For the material below, state how many lines have the word "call" in them, with no other words.

INPUT DATA →
Start of Block
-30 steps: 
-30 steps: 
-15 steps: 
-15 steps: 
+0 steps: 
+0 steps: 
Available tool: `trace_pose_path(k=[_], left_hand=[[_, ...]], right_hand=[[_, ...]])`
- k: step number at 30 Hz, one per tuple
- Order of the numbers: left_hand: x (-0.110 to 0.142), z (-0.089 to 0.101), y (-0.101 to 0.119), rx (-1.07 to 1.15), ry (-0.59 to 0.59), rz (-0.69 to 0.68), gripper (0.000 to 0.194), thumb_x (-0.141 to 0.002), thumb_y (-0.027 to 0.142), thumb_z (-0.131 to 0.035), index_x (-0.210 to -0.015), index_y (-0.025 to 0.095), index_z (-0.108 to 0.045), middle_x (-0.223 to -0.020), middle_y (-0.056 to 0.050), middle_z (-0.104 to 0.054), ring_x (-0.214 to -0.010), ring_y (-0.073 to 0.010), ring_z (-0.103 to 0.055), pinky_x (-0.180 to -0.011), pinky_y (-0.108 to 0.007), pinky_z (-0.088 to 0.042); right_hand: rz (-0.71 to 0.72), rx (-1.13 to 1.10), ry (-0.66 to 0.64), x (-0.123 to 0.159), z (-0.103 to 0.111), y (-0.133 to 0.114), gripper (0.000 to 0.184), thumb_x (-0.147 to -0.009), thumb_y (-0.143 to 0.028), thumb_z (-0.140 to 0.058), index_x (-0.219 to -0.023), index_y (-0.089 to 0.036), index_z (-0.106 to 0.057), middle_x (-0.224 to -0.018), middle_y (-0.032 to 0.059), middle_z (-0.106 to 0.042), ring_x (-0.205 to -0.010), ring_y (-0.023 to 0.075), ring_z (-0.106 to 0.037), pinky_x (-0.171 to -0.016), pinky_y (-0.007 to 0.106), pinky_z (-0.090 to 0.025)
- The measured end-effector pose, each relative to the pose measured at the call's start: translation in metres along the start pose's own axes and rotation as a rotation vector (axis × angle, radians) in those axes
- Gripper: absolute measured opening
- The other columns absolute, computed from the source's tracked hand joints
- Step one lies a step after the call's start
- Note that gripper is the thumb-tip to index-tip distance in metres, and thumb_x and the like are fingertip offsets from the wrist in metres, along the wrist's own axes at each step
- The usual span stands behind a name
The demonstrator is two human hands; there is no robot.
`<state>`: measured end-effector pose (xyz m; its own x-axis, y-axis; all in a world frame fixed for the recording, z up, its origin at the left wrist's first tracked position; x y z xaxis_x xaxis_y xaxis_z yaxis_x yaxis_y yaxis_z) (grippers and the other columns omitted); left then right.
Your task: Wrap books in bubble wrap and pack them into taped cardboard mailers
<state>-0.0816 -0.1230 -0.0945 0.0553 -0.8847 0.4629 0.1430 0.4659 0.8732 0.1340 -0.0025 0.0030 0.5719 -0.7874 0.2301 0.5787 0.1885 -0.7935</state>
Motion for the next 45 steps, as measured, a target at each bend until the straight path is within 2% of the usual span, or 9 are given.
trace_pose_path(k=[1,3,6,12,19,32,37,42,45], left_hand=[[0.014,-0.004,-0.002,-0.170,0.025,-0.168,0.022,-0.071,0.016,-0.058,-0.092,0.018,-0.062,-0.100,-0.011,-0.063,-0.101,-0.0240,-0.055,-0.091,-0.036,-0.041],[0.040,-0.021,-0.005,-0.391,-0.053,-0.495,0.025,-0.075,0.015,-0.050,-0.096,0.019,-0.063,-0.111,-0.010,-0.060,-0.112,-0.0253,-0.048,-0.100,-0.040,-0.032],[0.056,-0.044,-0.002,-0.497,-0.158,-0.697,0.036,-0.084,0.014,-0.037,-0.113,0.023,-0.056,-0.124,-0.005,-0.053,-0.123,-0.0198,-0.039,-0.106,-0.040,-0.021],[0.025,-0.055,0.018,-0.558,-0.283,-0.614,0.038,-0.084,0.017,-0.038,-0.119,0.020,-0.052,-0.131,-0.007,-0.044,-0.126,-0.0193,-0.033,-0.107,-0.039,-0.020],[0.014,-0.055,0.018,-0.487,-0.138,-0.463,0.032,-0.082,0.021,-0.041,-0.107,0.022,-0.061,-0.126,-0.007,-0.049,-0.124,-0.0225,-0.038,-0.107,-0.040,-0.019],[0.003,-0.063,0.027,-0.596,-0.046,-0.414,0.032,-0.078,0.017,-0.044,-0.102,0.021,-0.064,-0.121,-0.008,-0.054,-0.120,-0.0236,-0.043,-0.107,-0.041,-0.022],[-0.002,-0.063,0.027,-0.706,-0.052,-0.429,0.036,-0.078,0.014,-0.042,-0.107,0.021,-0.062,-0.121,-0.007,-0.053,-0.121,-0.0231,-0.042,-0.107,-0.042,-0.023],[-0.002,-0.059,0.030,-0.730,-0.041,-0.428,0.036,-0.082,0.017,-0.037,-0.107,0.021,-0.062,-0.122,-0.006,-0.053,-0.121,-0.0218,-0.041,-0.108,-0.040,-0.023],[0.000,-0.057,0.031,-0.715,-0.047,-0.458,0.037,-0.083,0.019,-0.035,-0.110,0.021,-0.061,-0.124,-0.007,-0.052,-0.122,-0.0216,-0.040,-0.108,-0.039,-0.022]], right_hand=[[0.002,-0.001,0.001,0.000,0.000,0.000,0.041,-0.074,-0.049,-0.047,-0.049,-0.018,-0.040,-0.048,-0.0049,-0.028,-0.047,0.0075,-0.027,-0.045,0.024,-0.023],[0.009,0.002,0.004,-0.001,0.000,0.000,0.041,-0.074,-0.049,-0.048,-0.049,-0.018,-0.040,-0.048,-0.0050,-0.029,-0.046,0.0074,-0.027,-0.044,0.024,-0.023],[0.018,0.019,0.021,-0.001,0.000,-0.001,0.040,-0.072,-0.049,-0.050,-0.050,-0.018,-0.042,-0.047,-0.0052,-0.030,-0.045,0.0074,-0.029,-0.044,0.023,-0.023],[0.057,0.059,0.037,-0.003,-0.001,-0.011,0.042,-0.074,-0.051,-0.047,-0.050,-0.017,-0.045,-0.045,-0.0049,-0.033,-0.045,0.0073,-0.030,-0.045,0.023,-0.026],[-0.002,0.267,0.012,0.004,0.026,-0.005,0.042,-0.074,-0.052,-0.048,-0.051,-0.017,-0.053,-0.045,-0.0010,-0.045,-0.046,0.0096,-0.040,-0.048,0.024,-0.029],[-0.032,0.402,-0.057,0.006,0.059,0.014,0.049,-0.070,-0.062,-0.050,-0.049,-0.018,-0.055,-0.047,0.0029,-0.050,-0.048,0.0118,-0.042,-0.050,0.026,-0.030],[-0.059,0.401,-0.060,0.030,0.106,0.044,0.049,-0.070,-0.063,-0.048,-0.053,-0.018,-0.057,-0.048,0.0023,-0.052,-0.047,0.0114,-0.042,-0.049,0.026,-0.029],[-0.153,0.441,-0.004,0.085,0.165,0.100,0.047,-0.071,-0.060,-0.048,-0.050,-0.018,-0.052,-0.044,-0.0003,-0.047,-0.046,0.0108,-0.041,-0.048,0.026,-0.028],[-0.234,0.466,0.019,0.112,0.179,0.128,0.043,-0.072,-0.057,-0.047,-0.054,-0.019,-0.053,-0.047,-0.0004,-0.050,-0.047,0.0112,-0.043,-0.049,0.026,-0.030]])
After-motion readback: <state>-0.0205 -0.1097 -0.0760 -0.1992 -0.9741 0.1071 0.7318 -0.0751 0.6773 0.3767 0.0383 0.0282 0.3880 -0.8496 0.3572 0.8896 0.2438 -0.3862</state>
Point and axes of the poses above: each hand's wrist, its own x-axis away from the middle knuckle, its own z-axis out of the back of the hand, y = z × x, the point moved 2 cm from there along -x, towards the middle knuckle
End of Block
ANSWER SPACE → 2